The Controlling the Assault of Non-Solicited Pornography And Marketing (CAN-SPAM) Act of 2003 is a law passed in 2003 establishing the United States' first national standards for the sending of commercial e-mail. The law requires the Federal Trade Commission (FTC) to enforce its provisions. Introduced by Republican Conrad Burns, the act passed both the House and Senate during the 108th United States Congress and was signed into law by President George W. Bush in December 2003.

History 
The backronym CAN-SPAM derives from the bill's full name:  Controlling the Assault of Non-Solicited Pornography And Marketing Act of 2003. It plays on the word "canning" (putting an end to) spam, as in the usual term for unsolicited email of this type. The bill was sponsored in Congress by Senators Conrad Burns and Ron Wyden.
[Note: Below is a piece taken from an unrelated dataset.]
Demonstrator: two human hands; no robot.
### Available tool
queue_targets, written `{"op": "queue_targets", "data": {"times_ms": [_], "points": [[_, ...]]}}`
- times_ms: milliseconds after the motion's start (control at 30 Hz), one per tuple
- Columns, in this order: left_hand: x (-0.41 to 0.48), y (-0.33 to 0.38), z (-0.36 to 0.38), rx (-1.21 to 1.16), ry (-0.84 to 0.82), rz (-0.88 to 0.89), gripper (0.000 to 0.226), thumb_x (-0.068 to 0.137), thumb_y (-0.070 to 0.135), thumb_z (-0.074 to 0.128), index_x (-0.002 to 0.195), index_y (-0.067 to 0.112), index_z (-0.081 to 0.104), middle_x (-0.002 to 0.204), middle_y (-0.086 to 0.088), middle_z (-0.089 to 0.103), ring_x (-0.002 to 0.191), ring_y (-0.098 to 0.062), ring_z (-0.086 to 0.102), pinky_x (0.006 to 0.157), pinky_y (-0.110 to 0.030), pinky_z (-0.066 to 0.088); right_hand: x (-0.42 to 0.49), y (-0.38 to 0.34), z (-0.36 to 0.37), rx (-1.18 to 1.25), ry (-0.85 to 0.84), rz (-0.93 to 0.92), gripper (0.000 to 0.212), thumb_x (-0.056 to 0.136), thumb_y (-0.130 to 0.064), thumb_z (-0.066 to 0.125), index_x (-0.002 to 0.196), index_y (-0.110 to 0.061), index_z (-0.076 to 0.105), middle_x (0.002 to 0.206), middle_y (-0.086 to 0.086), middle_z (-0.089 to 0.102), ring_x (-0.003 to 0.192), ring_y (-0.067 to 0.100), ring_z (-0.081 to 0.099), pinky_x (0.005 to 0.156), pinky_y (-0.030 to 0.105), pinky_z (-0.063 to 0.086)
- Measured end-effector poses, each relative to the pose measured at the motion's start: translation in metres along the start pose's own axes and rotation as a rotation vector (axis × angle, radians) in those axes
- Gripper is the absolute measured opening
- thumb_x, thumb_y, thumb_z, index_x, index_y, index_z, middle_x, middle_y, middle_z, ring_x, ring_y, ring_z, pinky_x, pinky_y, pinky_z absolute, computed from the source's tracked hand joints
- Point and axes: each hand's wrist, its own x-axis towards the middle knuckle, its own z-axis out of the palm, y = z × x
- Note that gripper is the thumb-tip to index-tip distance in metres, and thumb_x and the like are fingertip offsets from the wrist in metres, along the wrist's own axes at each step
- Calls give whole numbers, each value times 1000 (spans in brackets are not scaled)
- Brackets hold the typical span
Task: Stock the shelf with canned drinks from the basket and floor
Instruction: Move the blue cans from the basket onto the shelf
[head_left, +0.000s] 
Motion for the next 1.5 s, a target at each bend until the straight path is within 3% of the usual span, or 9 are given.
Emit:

The CAN-SPAM Act is occasionally referred to by critics as the "You-Can-Spam" Act because the bill fails to prohibit many types of e-mail spam and preempts some state laws that would otherwise have provided victims with practical means of redress. In particular, it does not require e-mailers to get permission before they send marketing messages. It also prevents states from enacting stronger anti-spam protections, and prohibits individuals who receive spam from suing spammers except under laws not specific to e-mail. The Act has been largely unenforced, despite a letter to the FTC from Senator Burns, who noted that "Enforcement is key regarding the CAN-SPAM legislation." In 2004, less than 1% of spam complied with the CAN-SPAM Act of 2003.

The law required the FTC to report back to Congress within 24 months of the effectiveness of the act. No changes were recommended. It also requires the FTC to promulgate rules to shield consumers from unwanted mobile phone spam. On December 20, 2005 the FTC reported that the volume of spam has begun to level off, and due to enhanced anti-spam technologies, less was reaching consumer inboxes. A significant decrease in sexually explicit e-mail was also reported.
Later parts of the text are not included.